In late April 2019, Oberman was one of over 100 celebrities who signed a statement against a campaign advocating the boycotting of the 2019 Eurovision Song Contest which was held that year in Israel. In December 2019, Oberman spoke at a rally held by Campaign Against Antisemitism in Parliament Square, calling for solidarity with British Jews.

On 4 April 2021, Oberman accused politician and academic Philip Proudfoot of antisemitism, claiming he had a Twitter "Jew Blocklist". On 26 April 2022, she issued a statement apologising for her inaccurate and "hurtful comments", noting that she would pay "substantial damages" to Proudfoot, along with his legal costs, following a libel suit.

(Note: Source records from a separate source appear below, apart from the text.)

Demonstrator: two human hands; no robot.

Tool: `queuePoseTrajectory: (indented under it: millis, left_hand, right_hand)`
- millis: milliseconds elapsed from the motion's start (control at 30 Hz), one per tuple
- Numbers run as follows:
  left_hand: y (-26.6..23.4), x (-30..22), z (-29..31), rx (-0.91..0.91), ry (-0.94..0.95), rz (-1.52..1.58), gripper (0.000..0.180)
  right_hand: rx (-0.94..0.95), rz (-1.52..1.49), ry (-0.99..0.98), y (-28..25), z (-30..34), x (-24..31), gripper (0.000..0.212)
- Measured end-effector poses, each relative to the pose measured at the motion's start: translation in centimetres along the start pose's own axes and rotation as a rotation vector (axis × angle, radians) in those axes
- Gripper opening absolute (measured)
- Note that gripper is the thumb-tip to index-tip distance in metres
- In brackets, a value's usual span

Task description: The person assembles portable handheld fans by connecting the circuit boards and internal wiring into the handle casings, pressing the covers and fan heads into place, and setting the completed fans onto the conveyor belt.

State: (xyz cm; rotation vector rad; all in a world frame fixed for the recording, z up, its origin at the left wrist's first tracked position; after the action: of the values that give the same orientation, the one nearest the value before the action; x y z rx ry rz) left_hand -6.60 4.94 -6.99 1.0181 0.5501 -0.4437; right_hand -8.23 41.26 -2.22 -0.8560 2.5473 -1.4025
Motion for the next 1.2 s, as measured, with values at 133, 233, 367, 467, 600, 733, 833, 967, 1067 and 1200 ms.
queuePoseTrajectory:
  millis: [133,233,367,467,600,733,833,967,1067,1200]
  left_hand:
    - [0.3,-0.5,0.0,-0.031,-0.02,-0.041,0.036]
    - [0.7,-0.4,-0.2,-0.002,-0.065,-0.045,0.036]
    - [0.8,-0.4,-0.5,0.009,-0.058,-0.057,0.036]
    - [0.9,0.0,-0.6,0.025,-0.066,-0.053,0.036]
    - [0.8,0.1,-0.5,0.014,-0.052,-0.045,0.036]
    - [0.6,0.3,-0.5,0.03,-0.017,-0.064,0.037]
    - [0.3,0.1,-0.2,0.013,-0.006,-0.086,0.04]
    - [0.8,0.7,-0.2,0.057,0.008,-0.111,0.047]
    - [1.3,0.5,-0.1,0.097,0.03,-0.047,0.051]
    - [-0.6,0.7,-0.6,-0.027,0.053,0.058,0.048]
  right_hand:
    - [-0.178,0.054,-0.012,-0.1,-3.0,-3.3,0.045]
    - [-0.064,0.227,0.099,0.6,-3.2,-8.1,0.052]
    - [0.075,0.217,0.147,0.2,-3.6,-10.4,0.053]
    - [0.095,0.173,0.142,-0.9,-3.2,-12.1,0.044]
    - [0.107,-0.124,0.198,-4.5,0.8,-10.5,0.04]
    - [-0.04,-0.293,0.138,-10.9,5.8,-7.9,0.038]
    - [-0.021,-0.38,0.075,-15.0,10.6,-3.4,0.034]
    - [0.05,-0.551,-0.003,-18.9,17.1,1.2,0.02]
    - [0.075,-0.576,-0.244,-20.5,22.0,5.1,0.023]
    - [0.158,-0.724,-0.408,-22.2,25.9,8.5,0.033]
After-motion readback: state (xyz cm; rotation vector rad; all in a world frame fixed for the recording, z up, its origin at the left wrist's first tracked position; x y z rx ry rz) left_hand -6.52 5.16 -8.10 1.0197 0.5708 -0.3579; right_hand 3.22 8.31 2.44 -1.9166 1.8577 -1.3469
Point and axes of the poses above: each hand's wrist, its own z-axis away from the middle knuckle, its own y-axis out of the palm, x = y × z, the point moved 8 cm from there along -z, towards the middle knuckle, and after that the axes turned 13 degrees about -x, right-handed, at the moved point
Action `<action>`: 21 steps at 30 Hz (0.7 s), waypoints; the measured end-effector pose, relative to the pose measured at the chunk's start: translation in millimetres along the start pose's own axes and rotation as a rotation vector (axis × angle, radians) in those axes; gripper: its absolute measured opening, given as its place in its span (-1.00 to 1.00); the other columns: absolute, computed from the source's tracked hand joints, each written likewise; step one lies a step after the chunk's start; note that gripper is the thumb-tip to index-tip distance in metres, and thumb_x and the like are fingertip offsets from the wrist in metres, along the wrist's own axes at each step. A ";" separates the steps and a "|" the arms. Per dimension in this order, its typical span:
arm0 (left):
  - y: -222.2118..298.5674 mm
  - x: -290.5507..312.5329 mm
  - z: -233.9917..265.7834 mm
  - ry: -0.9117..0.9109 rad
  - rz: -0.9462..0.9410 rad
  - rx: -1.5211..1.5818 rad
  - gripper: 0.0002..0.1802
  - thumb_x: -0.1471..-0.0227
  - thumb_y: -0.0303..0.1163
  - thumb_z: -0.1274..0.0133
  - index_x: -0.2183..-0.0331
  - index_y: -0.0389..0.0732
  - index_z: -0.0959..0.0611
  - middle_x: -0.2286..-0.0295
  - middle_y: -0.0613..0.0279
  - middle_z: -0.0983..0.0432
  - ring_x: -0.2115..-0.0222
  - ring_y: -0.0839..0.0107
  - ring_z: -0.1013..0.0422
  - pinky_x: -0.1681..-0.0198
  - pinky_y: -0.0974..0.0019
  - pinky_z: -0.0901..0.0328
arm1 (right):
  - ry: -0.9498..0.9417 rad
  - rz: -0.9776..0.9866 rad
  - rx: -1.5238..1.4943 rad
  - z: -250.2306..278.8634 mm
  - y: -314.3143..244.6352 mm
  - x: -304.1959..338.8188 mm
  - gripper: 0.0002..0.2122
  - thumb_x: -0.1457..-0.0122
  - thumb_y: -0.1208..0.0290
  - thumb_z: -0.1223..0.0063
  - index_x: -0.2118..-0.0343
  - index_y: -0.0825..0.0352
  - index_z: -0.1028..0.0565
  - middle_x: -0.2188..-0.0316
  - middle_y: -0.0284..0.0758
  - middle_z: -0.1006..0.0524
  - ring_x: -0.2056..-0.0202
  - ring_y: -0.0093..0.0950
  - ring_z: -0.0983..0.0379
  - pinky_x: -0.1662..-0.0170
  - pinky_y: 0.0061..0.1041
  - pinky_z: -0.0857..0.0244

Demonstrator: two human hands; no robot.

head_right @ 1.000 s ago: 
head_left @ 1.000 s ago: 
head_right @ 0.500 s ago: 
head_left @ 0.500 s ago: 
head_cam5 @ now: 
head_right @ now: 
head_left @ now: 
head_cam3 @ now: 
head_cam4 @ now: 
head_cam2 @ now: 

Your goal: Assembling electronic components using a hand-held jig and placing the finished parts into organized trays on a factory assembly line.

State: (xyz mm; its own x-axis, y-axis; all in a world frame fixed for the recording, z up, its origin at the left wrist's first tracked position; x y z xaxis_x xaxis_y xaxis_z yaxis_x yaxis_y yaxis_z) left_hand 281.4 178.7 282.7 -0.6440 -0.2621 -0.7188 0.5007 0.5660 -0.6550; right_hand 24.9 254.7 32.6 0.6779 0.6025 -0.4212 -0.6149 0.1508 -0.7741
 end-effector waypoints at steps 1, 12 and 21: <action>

In November 2023, Oberman joined a march against antisemitism in London.

==Personal life==
Oberman is Jewish, and has said that "Surprisingly, to me, it all came back to being Jewish. I say surprisingly because I spent most of my 20s and early 30s on a path that took me far from my religion". In December 2004, she married Rob Cowan. In August 2006, she gave birth to their daughter.

Oberman was appointed Member of the Order of the British Empire (MBE) in the 2025 Birthday Honours for services to Holocaust education and combating antisemitism.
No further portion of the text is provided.